The Kazan summit of the BRICS is the event of the year. With the decisions of these days, 2025 and probably the entire century will be shaped, charting the course for the completion of the multipolar transition. It will not be easy - no one ever said it would be - and already some important questions for the near future arise. Let us try to understand some of them together.
No more America, no more
The hype created for BRICS during this year has surpassed that for the U.S. elections, the outcome of which now will not be as binding as before. This is a fact. When 2024 opened, many were concerned about the great risks involved, having as many as 76 countries in the world in election session, with the U.S. dominating. The rhetoric of the hegemon, however, no longer works as it used to. Until a few years ago, everything that happened in the U.S. was of global interest, the press was ready to devote front pages and social media was filled with dedicated content, while financial markets went crazy at the slightest sign of instability or danger. Everyone was hanging on Lady USA's every word.
That is no longer the case today.
One of the great successes in the infowarfare undertaken by the BRICS countries under Russia's presidency is to have ousted America from its media centrality. Or, rather, at the center it has remained only in vassal countries, such as Europe or the Commonwealth. But the rest of the world is no longer so interested, and the rest of the world is the majority of the world. This is a detail that needs more attention. True, the U.S. alone has a great deal of power, certainly greater than a great many other states; but the geometries of power vary cyclically, as History teaches us, and all empires sooner or later must come to terms with their denouement.
The strategy undertaken, hand in hand with the geo-economic strategy, meant that the media attention of the "rest of the world" was tuned to facts and events that concerned the rest of the world, no longer the Hegemon. There's a rest of the world, indeed, there is the world and the United States, and the West. The world is no longer "the West" to which "the rest" is added. The perspective has changed. In the media language it was a small semantic revolution whose echo will be ever greater.

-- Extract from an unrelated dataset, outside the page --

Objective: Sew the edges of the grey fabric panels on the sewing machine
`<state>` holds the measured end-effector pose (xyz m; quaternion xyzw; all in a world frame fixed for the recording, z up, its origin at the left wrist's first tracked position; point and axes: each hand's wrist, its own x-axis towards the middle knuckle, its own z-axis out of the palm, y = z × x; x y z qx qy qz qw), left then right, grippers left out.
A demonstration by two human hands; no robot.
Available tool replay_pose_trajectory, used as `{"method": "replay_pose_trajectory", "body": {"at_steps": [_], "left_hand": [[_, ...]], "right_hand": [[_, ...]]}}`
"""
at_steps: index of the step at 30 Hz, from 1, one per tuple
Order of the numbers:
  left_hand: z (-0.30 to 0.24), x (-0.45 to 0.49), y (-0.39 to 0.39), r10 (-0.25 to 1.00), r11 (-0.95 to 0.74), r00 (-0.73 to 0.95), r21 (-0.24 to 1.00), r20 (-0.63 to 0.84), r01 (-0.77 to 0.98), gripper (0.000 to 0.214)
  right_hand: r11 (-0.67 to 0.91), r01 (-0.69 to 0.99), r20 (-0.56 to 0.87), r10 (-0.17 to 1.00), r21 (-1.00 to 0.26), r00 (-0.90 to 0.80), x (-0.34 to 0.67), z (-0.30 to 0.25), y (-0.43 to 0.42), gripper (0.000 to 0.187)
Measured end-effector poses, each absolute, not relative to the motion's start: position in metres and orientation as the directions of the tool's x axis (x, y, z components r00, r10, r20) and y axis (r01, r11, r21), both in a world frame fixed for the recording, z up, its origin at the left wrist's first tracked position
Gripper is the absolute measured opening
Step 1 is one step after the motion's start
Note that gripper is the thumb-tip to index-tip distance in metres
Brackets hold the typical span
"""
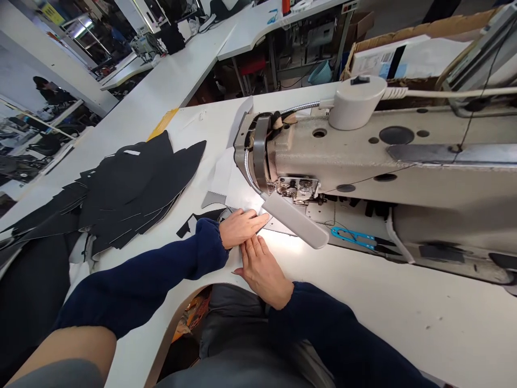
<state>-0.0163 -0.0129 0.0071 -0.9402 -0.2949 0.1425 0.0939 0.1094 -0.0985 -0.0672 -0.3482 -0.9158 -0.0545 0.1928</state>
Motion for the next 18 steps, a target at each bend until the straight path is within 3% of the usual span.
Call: {"method": "replay_pose_trajectory", "body": {"at_steps": [12,15,18], "left_hand": [[-0.002,0.013,0.009,0.699,-0.713,0.682,-0.134,-0.216,0.688,0.024],[0.003,0.003,0.014,0.645,-0.761,0.740,-0.084,-0.190,0.643,0.025],[0.009,-0.023,0.009,0.550,-0.834,0.824,-0.058,-0.136,0.548,0.040]], "right_hand": [[0.754,0.655,0.370,0.624,-0.053,-0.688,0.130,-0.064,-0.078,0.066],[0.752,0.658,0.383,0.619,-0.037,-0.686,0.140,-0.061,-0.073,0.066],[0.753,0.658,0.407,0.603,-0.006,-0.686,0.145,-0.059,-0.072,0.065]]}}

The primary effect was a kind of disorientation, because people were not used to emphasizing news from certain areas of the planet. Nor was there sufficient training to do so. So it was that the BRICS countries first launched a series of national platforms for analysis and dissemination of information, and then started a BRICS-branded information apparatus, which was already very detailed, widespread and accurate, providing for the technical training of professionals. It was a matter of having to teach how to tell the world without being seduced by the mythological sirens of the Atlantic.

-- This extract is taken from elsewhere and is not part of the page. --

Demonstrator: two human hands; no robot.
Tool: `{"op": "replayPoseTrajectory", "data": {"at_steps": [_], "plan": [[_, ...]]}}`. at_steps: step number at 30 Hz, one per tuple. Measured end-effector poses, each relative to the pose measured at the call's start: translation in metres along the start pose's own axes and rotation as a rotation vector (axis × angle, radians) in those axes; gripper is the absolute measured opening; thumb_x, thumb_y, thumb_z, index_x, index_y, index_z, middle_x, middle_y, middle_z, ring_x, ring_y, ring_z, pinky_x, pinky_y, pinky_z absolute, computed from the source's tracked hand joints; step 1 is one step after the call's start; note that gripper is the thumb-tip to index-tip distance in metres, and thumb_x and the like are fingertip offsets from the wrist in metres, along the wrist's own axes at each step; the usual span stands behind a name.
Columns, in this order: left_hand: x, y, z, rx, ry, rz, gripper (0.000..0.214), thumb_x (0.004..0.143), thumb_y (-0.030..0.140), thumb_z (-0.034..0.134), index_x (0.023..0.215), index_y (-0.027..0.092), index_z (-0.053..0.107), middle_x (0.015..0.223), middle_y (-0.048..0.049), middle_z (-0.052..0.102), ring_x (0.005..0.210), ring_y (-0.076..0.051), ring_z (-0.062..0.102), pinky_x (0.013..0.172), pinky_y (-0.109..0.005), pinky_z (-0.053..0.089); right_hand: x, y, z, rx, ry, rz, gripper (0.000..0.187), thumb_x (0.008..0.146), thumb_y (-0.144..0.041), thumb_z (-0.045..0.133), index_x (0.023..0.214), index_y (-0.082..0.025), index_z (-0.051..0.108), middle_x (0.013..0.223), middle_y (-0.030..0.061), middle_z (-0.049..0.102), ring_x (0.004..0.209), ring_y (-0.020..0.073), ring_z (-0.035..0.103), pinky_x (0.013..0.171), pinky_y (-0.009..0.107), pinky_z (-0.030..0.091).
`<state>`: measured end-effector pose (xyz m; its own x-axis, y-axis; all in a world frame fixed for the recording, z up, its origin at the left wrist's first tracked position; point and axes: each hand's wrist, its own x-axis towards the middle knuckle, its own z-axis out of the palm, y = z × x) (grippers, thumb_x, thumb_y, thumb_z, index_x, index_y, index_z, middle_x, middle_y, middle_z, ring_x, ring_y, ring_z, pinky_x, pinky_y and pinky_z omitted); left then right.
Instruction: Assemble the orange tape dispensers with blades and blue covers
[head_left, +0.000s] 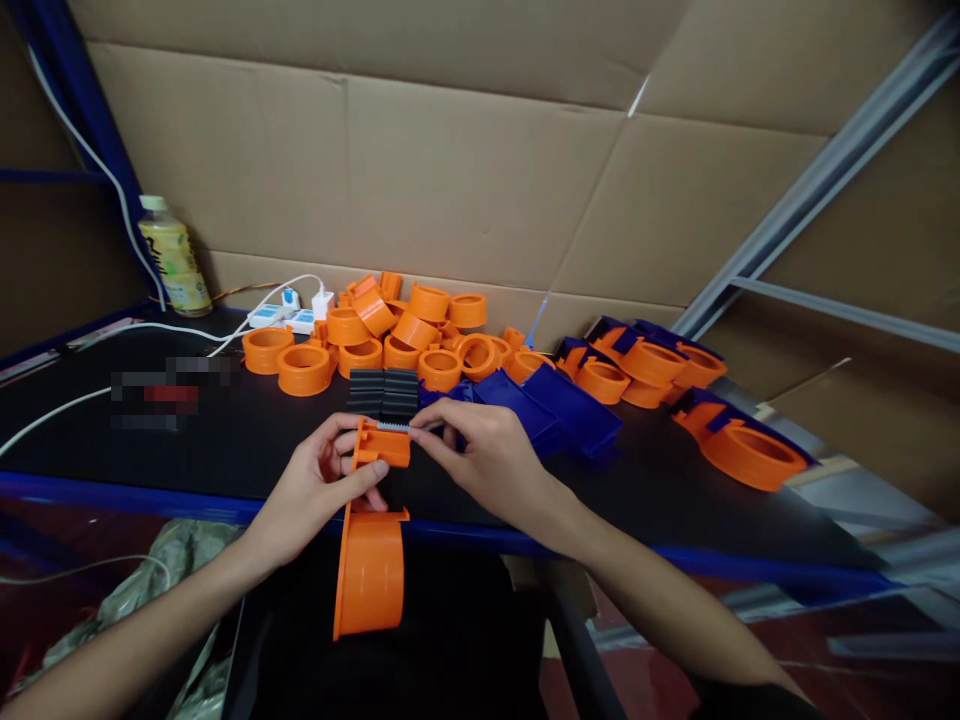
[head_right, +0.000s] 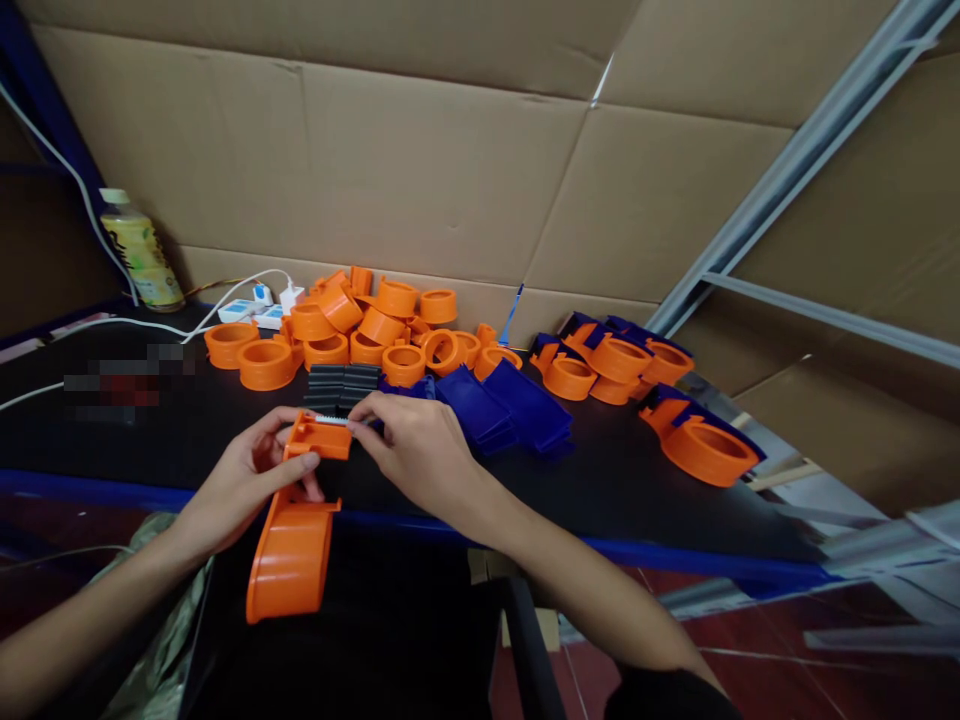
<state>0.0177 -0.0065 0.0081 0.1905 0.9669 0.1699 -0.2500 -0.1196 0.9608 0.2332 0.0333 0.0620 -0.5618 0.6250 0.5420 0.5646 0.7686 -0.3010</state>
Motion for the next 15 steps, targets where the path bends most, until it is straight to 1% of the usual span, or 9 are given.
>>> {"op": "replayPoseTrajectory", "data": {"at_steps": [2, 5, 6, 8, 10, 12, 14, 15], "plan": [[0.000, 0.000, 0.000, 0.013, -0.011, 0.006, 0.038, 0.084, 0.030, 0.077, 0.115, 0.020, 0.057, 0.067, 0.0000, 0.073, 0.055, -0.019, 0.071, 0.056, -0.027, 0.058, 0.004, 0.000, 0.002, 0.008, -0.036, -0.037, 0.016, 0.097, -0.030, 0.060, 0.100, -0.019, 0.072, 0.091, 0.0031, 0.074, 0.072, 0.0121, 0.063, 0.067, 0.024, 0.045], [0.000, 0.002, -0.001, -0.008, -0.001, -0.019, 0.037, 0.088, 0.035, 0.072, 0.118, 0.020, 0.058, 0.066, -0.0013, 0.073, 0.055, -0.020, 0.071, 0.058, -0.028, 0.057, 0.019, -0.001, 0.002, 0.039, -0.042, -0.108, 0.017, 0.097, -0.029, 0.061, 0.099, -0.018, 0.073, 0.103, 0.0065, 0.075, 0.090, 0.0158, 0.067, 0.079, 0.026, 0.048], [0.000, 0.003, -0.001, -0.032, 0.011, -0.035, 0.037, 0.088, 0.036, 0.071, 0.119, 0.020, 0.058, 0.066, -0.0017, 0.073, 0.056, -0.020, 0.071, 0.059, -0.028, 0.057, 0.026, 0.001, 0.002, 0.051, -0.053, -0.116, 0.018, 0.097, -0.031, 0.060, 0.099, -0.018, 0.074, 0.103, 0.0064, 0.075, 0.091, 0.0162, 0.068, 0.081, 0.027, 0.048], [-0.001, 0.005, 0.000, -0.089, 0.042, -0.052, 0.038, 0.087, 0.036, 0.071, 0.120, 0.021, 0.058, 0.066, -0.0021, 0.073, 0.056, -0.019, 0.071, 0.060, -0.028, 0.057, 0.042, 0.008, 0.000, 0.032, -0.074, -0.078, 0.024, 0.100, -0.035, 0.056, 0.102, -0.019, 0.074, 0.102, 0.0052, 0.076, 0.088, 0.0159, 0.068, 0.079, 0.027, 0.048], [-0.002, 0.007, 0.001, -0.136, 0.074, -0.044, 0.041, 0.087, 0.036, 0.071, 0.123, 0.021, 0.058, 0.065, -0.0017, 0.073, 0.056, -0.019, 0.070, 0.060, -0.027, 0.057, 0.056, 0.020, 0.000, -0.087, -0.093, 0.002, 0.028, 0.101, -0.038, 0.054, 0.108, -0.020, 0.074, 0.103, 0.0054, 0.076, 0.089, 0.0175, 0.069, 0.078, 0.027, 0.047], [-0.003, 0.008, 0.002, -0.162, 0.102, -0.033, 0.046, 0.088, 0.036, 0.071, 0.128, 0.021, 0.056, 0.064, -0.0012, 0.071, 0.055, -0.019, 0.070, 0.058, -0.028, 0.058, 0.066, 0.033, 0.004, -0.279, -0.141, 0.051, 0.026, 0.100, -0.036, 0.056, 0.112, -0.019, 0.072, 0.107, 0.0081, 0.075, 0.098, 0.0213, 0.069, 0.080, 0.029, 0.046], [-0.004, 0.008, 0.002, -0.174, 0.113, -0.047, 0.052, 0.087, 0.037, 0.071, 0.134, 0.020, 0.054, 0.064, -0.0014, 0.071, 0.055, -0.020, 0.071, 0.057, -0.028, 0.058, 0.070, 0.044, 0.009, -0.419, -0.209, 0.049, 0.023, 0.097, -0.031, 0.061, 0.112, -0.017, 0.072, 0.109, 0.0108, 0.074, 0.104, 0.0242, 0.067, 0.081, 0.030, 0.046], [-0.004, 0.008, 0.002, -0.176, 0.112, -0.056, 0.054, 0.087, 0.037, 0.071, 0.135, 0.020, 0.053, 0.064, -0.0016, 0.071, 0.055, -0.020, 0.070, 0.056, -0.028, 0.058, 0.070, 0.047, 0.013, -0.453, -0.232, 0.040, 0.022, 0.097, -0.029, 0.062, 0.111, -0.016, 0.072, 0.108, 0.0115, 0.073, 0.105, 0.0247, 0.066, 0.082, 0.030, 0.045]]}}
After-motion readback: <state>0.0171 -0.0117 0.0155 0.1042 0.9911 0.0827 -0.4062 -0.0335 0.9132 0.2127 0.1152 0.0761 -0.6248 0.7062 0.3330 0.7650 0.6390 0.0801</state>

The side effect is that a new generation of experts is on the horizon of a world to be described with different eyes, and as is well known, the main power of the mass media is to tell the world, that is, to give an image of it, describe it, create thought forms of what the world is and how to imagine it for the future.

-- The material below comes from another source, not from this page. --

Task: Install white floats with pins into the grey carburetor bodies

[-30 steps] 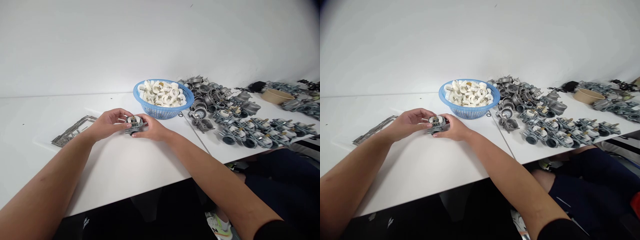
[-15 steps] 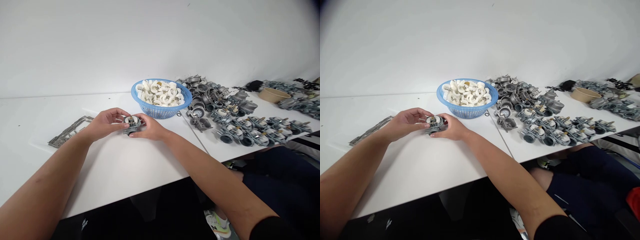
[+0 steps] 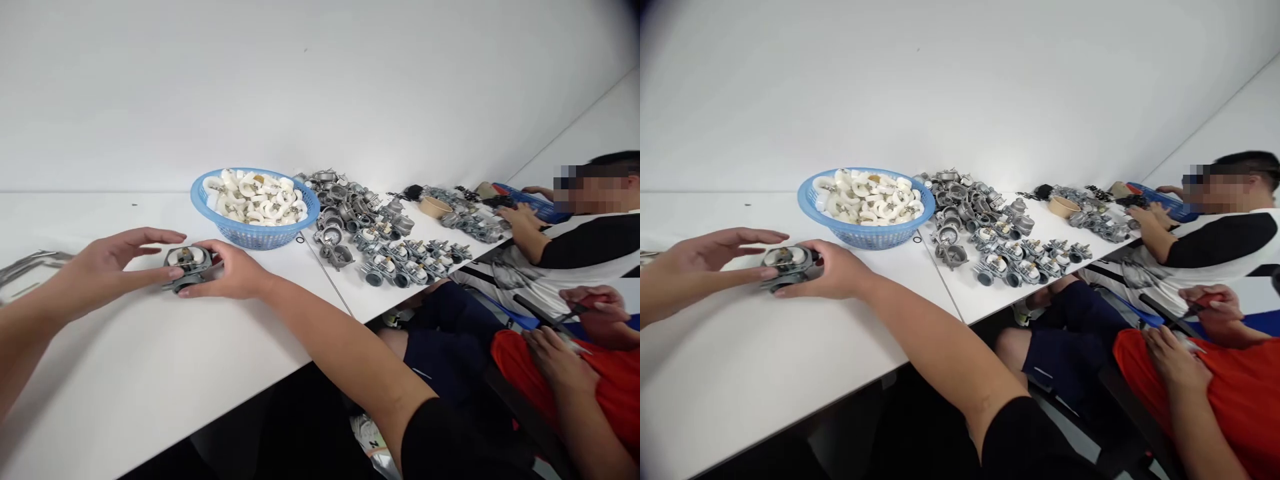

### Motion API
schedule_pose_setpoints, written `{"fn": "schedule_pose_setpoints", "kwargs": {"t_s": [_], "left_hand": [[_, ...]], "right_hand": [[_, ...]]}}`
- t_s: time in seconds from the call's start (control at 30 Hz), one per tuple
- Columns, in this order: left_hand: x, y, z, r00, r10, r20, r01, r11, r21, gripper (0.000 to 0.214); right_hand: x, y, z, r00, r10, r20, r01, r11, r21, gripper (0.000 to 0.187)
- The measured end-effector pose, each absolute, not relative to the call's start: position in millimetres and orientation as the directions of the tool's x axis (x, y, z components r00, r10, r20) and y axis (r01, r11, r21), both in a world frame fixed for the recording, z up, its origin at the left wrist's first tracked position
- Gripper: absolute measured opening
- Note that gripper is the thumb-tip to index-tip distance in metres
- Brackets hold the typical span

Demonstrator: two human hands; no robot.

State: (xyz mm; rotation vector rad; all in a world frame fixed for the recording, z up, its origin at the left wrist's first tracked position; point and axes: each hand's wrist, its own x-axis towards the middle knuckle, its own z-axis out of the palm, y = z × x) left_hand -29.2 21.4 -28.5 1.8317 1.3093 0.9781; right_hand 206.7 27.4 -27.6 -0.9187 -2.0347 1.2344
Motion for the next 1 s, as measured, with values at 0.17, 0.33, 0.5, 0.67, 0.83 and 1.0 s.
{"fn": "schedule_pose_setpoints", "kwargs": {"t_s": [0.17,0.33,0.5,0.67,0.83,1.0], "left_hand": [[-10,7,-13,0.209,0.922,0.327,0.617,-0.384,0.687,0.046],[-7,6,-14,0.268,0.825,0.497,0.671,-0.53,0.519,0.031],[-2,2,-12,0.273,0.813,0.514,0.7,-0.534,0.474,0.044],[11,-3,-8,0.145,0.873,0.466,0.818,-0.37,0.44,0.039],[14,-3,-11,0.109,0.857,0.504,0.814,-0.367,0.45,0.042],[18,-6,-9,0.152,0.897,0.416,0.854,-0.331,0.402,0.038]], "right_hand": [[208,22,-20,-0.569,0.812,0.125,0.338,0.371,-0.865,0.08],[206,20,-17,-0.522,0.843,0.129,0.453,0.402,-0.796,0.08],[201,17,-21,-0.444,0.88,0.17,0.511,0.404,-0.759,0.079],[197,13,-24,-0.383,0.902,0.198,0.567,0.399,-0.721,0.08],[196,13,-26,-0.339,0.917,0.21,0.618,0.385,-0.685,0.081],[196,12,-27,-0.323,0.912,0.254,0.658,0.409,-0.632,0.074]]}}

The result we can say has been positive: in the countries of the multipolar world there is no longer the "America first" rule, and come the end of October there is no need to talk about the U.S. elections as the event of the year. On the other hand, one is aware that Harris or Trump, the problem of the U.S. remains the same, and in any case, neither competitor has any intention to dethrone Zionism, nor to participate at the Pax Multipolaris table.
The new financial system
Still on infowarfare, Russia has played a master game. We had already talked about this months ago: the repeated announcement of the new BRICS currency with partial gold base, then of BRICS Pay, then of UNIT replacing SWIFT, then of the financial operations of the New Development Bank, repeatedly occurred always and only in conjunction with particular moments when the dollar market was to be destabilized, creating difficulties for the U.S.-U.K. and favoring BRICS investment and the process of de-dollarization.
It was very obvious and almost trivial that these new systems would not be activated as early as this year, because they require millimeter planning and transition times that are not immediate, especially since we are dealing with a large number of states with different currencies, different laws, different trade. The important thing to do was to promote the new system, scare the opponent, destabilize the market, persuading more and more countries to leave the orbit of a Western-centric system that is collapsing. This is waging information warfare.
The programmatic decisions being made in Kazan will dictate the operational phase beginning in 2025, with an expectation of gradual experimentation and insertion of the new systems. The BRICS Pay Card released at the summit is an example of the effectiveness of this alternative system: perhaps it may seem trivial to many, because on the surface it is a small debit card to pay for coffee, but in reality, what we see is a payment system to which participants from all countries have access, within a new circuit, according to new rules. A little test, almost a little joke to piss off the financial overlords of Wall Street. Trick or Treat?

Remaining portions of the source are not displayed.